**Task**
In the data below, find the line that contains "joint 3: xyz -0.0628" and the line that contains "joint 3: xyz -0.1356". Copy both, plus every line between them, exactly.

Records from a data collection

----------------------------------------

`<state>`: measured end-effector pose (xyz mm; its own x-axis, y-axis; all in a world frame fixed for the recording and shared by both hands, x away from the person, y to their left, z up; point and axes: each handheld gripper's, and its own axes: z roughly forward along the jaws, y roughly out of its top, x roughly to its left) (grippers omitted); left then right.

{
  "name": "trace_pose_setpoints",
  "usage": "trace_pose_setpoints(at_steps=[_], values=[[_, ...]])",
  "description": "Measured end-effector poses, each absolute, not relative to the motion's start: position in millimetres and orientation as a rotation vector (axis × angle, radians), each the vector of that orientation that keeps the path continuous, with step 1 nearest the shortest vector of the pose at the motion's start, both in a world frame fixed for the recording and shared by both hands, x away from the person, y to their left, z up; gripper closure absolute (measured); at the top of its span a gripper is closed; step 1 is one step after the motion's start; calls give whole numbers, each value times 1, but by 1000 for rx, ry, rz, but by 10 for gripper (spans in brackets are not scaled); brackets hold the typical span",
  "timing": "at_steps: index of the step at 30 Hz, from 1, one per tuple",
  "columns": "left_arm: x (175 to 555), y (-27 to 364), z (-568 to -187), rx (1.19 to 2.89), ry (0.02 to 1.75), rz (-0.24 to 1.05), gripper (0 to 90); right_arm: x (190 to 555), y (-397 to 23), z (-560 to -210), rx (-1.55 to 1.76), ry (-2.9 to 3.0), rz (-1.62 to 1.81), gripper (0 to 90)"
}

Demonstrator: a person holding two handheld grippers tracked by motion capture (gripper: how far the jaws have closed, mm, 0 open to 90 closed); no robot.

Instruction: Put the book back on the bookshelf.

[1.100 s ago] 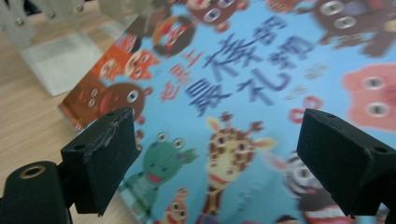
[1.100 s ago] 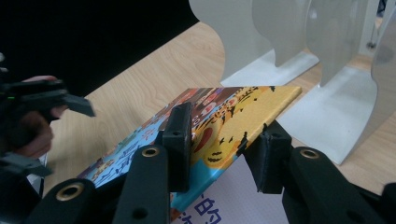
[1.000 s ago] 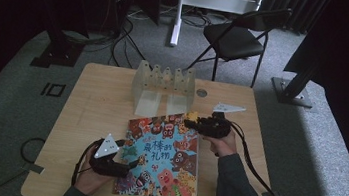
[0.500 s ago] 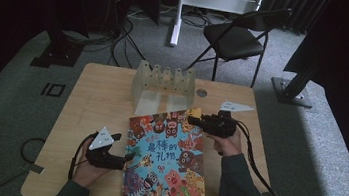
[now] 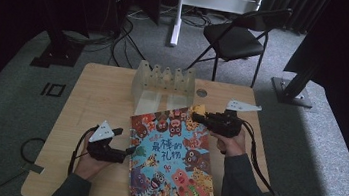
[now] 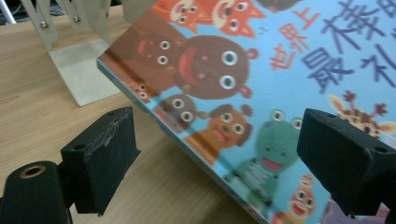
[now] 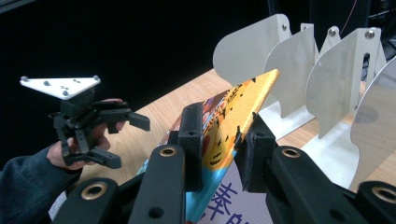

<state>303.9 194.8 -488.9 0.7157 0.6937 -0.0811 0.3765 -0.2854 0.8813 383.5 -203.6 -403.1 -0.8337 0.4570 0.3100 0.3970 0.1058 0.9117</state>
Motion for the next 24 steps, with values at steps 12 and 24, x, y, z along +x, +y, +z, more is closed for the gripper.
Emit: trace_pose_setpoints(at_steps=[12, 24], values=[[337, 195, -494, 1857, 857, 301, 107, 376, -204, -390, 808, 2278, 1917, 768], [353, 178, -499, 1872, 718, 22, 18, 375, -207, -393, 767, 2271, 1983, 774]])
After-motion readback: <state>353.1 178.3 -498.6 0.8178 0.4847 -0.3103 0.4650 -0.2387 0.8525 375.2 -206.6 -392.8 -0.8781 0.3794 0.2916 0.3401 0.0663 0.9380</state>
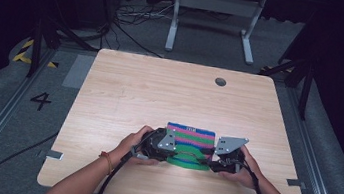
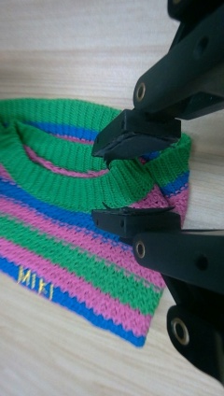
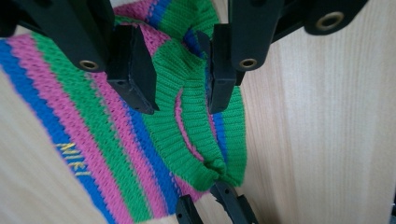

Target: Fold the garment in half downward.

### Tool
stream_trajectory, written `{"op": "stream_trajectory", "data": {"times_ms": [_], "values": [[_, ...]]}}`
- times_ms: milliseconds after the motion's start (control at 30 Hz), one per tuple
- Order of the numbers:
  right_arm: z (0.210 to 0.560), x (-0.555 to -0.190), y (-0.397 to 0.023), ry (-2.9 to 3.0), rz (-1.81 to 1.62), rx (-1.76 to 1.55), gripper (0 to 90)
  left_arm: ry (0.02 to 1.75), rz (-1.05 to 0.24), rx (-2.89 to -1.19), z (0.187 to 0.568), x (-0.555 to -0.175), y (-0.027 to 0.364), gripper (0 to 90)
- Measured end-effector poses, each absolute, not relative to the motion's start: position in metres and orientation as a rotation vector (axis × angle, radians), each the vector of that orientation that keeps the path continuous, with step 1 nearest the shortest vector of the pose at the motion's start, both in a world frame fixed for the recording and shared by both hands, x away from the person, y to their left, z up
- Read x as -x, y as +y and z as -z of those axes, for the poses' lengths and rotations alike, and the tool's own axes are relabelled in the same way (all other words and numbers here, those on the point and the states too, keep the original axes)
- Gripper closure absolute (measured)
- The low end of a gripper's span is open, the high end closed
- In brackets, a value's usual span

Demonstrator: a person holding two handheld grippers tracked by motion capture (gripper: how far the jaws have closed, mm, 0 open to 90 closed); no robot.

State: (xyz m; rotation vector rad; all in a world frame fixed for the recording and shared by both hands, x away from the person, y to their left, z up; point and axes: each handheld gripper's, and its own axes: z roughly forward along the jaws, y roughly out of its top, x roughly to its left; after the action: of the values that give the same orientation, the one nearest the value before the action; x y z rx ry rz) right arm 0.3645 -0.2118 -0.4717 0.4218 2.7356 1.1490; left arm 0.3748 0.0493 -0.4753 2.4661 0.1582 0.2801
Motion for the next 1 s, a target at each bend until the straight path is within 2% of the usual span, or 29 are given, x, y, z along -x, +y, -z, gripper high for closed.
{"op": "stream_trajectory", "data": {"times_ms": [100,200,300,367,767,1000], "values": [[0.484,-0.369,-0.209,2.744,-1.081,-0.458,65.7,0.156,-0.280,-2.491,0.483,-0.375,0.047,66.3],[0.487,-0.371,-0.212,2.726,-1.084,-0.486,73.1,0.182,-0.280,-2.471,0.485,-0.376,0.049,69.9],[0.486,-0.370,-0.212,2.716,-1.068,-0.466,78.1,0.181,-0.283,-2.460,0.484,-0.377,0.049,75.4],[0.483,-0.369,-0.212,2.707,-1.087,-0.463,84.1,0.175,-0.294,-2.448,0.481,-0.376,0.050,84.1],[0.458,-0.358,-0.218,2.687,-1.149,-0.413,85.6,0.135,-0.289,-2.411,0.458,-0.366,0.055,86.3],[0.472,-0.350,-0.219,2.765,-1.090,-0.414,84.3,0.107,-0.206,-2.481,0.476,-0.354,0.051,83.3]]}}
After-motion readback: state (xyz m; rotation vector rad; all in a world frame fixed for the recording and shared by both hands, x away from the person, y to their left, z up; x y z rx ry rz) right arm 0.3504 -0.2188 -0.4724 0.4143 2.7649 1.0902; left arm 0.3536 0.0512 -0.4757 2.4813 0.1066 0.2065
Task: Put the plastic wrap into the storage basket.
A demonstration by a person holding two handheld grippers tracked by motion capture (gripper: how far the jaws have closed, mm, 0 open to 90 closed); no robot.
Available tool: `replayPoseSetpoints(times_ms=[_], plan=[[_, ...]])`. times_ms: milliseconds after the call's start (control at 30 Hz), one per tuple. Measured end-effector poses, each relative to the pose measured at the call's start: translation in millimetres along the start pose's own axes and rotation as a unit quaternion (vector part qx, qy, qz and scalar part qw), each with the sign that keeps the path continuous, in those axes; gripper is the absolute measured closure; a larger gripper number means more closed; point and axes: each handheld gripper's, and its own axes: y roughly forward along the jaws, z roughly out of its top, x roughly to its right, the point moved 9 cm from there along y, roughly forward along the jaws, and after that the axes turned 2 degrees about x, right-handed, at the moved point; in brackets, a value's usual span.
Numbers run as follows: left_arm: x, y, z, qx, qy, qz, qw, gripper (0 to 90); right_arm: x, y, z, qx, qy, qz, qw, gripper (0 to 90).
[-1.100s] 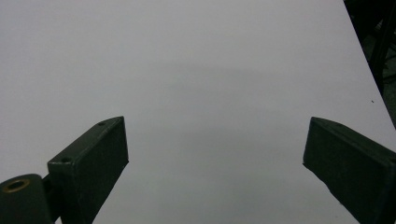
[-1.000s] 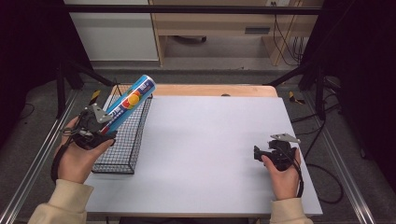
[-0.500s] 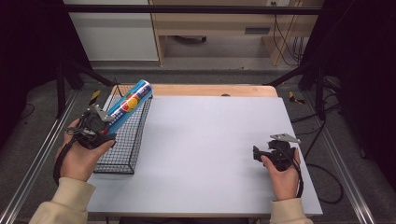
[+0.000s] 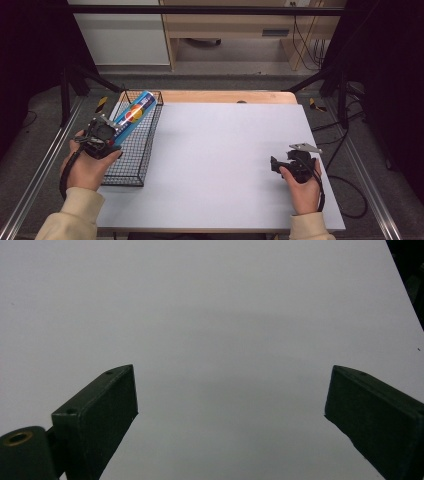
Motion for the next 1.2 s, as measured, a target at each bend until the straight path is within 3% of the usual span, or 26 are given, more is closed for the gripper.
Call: replayPoseSetpoints(times_ms=[333,667,867,1200], plan=[[2.6,9.6,-8.7,-0.017,-0.009,-0.014,0.9997,30.9,0.1,0.4,-0.7,-0.003,0.001,0.0,1.0,7.0],[6.2,14.4,-10.2,-0.034,-0.008,-0.013,0.9993,30.9,-0.2,0.4,-0.7,-0.002,-0.001,0.001,1.0,7.0],[7.9,17.7,-12.3,-0.056,-0.003,-0.013,0.9983,31.0,-0.6,0.5,-1.3,-0.004,0.001,0.002,1.0,7.0],[8.9,19.8,-12.1,-0.068,-0.008,-0.011,0.9976,31.1,-1.7,0.8,-1.7,-0.004,-0.001,0.005,1.0,7.1]])
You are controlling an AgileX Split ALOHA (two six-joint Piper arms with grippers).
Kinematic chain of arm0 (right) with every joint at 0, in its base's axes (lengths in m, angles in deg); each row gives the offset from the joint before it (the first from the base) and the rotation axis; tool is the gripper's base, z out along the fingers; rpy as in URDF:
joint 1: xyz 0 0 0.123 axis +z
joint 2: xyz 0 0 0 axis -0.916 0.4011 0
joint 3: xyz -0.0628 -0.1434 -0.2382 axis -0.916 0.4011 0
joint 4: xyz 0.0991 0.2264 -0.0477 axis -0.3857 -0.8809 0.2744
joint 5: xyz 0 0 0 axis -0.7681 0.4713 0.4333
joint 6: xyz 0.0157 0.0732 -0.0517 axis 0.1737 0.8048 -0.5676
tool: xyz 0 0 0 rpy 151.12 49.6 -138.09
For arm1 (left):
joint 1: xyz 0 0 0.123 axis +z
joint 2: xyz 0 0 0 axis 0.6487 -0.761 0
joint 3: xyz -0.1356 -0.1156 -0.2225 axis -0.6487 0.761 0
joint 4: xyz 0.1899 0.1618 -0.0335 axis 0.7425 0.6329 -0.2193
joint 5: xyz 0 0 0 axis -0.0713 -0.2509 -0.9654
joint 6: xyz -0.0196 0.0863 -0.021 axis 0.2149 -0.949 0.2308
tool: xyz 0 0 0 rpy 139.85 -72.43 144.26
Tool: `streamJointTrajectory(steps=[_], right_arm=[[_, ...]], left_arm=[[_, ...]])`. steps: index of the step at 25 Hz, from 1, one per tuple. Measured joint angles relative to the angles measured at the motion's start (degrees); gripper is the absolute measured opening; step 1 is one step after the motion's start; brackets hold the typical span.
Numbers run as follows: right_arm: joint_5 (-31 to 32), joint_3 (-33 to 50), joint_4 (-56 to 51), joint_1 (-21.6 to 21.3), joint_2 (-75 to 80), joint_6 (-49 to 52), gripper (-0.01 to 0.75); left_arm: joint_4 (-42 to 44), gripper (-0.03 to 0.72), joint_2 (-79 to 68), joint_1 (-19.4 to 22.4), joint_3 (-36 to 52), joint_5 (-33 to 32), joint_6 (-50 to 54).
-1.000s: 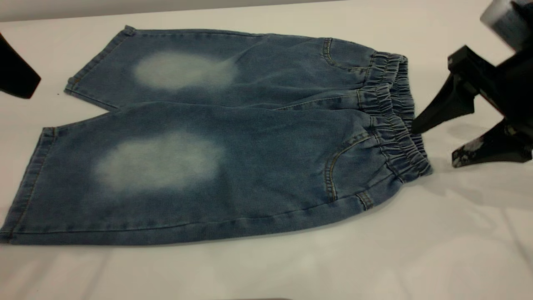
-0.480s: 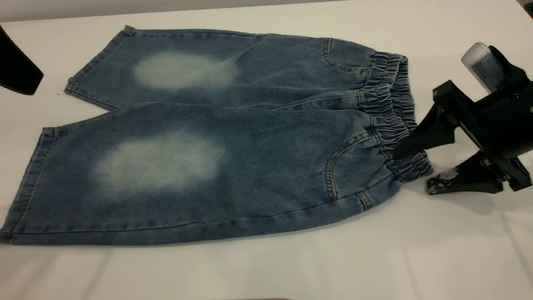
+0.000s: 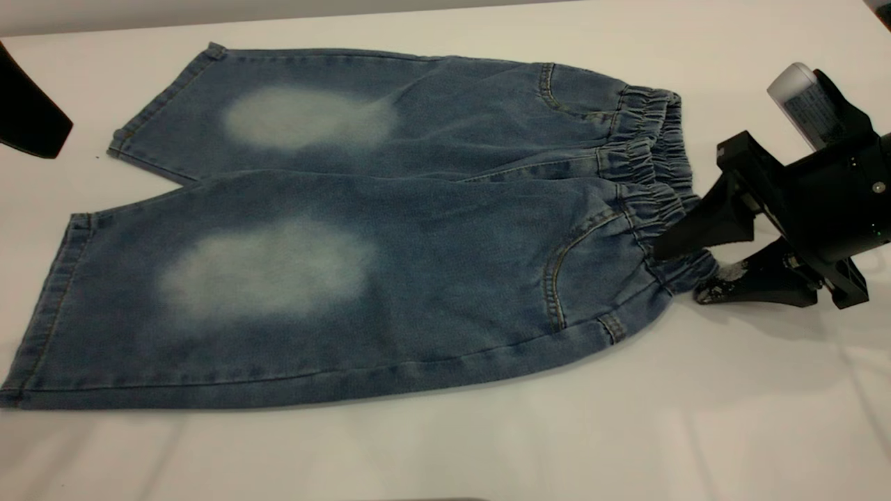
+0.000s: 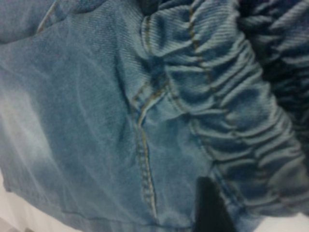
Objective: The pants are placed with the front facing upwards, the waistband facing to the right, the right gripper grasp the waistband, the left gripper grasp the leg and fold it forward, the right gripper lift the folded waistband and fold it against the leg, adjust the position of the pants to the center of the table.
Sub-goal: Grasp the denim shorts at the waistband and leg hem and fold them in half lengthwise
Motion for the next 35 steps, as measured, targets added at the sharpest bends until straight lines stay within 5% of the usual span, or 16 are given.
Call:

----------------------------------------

**Written response**
joint 3: xyz -0.0628 -0.1434 -0.2382 axis -0.916 0.4011 0
joint 4: xyz 0.0991 0.2264 -0.0477 axis -0.3857 -0.8809 0.2744
joint 5: xyz 0 0 0 axis -0.7681 0.4713 0.4333
joint 6: xyz 0.0157 0.0732 -0.0517 axis 0.1737 0.8048 -0.5676
tool: xyz 0 0 0 rpy 151.12 49.6 -138.09
For arm1 (left):
joint 1: xyz 0 0 0.123 axis +z
joint 2: xyz 0 0 0 axis 0.6487 -0.761 0
joint 3: xyz -0.1356 -0.1156 -0.2225 axis -0.6487 0.761 0

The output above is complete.